Aina Stenersen, head of Oslo’s Fremskrittspartiet (Progress Party), is not enthusiastic about the idea of a Muslim elementary school.

‘We’d rather focus on integration, and belonging in Norwegian society.
Many of the students of foreign origin are unfortunately already, out of school hours, unable to integrate adequately in Norwegian society today, this applies especially boys. So such schools are not the way to go’, she wrote in a text message to Vårt Land.

If the foundation receives permission, the school would be opened in autumn 2019, with two first classes in the first school year.

 

Source: Vårt Land / Norway Today

2 Comments on "Planning for a Muslim elementary school"

  1. Mulugheta Tesfai | 13. February 2017 at 09:04 |

    The Norwegian govt. will make the greatest mistake if it allows a Moslem elementary school. Primarily if Moslems are allowed an elementary school later they will ask for a secondary school and then for a Moslem university until the total Islamization of Norway. Secondly, if this is allowed to Moslems it means other religions also have the right to ask and this will make Norway not the Norway we know but a country which is a foreign land to Norwegians. But basically, when Moslems comes to Norway they must learn to leave as Norwegians not as alien people with a different culture, school and ideology.

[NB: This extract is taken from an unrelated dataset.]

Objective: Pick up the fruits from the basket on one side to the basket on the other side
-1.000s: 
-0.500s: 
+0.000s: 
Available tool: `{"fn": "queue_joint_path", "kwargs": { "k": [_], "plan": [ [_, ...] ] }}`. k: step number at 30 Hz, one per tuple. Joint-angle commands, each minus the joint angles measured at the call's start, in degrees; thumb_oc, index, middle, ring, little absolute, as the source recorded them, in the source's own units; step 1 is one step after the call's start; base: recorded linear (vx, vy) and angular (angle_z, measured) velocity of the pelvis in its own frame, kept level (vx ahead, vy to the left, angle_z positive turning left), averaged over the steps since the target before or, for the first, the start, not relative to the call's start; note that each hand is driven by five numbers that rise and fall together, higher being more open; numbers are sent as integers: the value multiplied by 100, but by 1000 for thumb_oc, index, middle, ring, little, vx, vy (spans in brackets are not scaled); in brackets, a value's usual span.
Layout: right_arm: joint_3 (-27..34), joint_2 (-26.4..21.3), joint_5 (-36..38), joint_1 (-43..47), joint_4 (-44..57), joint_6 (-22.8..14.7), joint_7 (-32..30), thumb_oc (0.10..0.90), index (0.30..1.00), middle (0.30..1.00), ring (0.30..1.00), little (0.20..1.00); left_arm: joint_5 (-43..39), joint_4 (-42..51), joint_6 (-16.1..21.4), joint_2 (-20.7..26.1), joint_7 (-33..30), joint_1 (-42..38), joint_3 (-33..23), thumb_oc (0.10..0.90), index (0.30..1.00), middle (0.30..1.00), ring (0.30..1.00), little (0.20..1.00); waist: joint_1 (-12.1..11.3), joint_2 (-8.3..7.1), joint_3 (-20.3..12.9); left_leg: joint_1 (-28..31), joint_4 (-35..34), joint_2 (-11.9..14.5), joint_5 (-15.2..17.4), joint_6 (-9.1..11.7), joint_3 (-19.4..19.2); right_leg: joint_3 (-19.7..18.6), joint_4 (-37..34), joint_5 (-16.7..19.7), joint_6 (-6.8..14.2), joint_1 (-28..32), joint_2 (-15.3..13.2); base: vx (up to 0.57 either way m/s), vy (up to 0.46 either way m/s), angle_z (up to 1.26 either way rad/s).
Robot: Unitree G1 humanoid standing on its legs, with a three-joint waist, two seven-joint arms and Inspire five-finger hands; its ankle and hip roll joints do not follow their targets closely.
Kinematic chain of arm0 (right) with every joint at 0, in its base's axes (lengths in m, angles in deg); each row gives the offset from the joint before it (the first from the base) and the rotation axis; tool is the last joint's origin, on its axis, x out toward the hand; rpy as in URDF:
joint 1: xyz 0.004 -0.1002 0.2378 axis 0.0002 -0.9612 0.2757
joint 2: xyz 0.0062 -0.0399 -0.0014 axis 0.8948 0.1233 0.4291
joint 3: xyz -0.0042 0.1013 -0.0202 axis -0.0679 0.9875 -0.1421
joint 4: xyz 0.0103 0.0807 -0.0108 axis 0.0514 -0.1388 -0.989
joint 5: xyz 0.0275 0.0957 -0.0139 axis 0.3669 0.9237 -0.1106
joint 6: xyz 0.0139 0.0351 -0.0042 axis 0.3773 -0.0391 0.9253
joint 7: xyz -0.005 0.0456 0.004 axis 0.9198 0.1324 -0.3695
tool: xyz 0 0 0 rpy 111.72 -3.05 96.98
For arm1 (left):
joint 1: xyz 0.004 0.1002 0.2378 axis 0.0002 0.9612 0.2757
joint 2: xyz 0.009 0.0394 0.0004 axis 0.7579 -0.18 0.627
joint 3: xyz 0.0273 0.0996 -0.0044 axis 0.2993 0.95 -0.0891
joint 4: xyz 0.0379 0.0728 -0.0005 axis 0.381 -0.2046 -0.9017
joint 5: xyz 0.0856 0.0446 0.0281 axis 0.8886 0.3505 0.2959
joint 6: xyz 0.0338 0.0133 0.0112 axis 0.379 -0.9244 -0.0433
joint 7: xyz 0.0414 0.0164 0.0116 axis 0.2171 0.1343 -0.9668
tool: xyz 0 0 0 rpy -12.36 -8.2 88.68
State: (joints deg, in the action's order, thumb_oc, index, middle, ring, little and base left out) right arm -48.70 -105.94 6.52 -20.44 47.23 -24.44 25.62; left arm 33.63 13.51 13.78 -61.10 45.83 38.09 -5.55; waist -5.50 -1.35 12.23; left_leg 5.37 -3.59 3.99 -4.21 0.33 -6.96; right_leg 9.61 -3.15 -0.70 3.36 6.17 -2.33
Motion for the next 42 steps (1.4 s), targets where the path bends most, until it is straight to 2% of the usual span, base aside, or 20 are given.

If they want this they must leave the country and go to the countries that allow them to do so. Moslems in Europe are asking for rights they don’t have in their country. Why could they not live as other religions and nationalities? In most Arab countries Christians are not allowed to worship their religion in an open manner. In Saudi Arabia if the police find religious pictures in your house you are done for. So, I think Norwegian politicians must come to their senses and stop being naive.

  2. I hope the government does not allow this.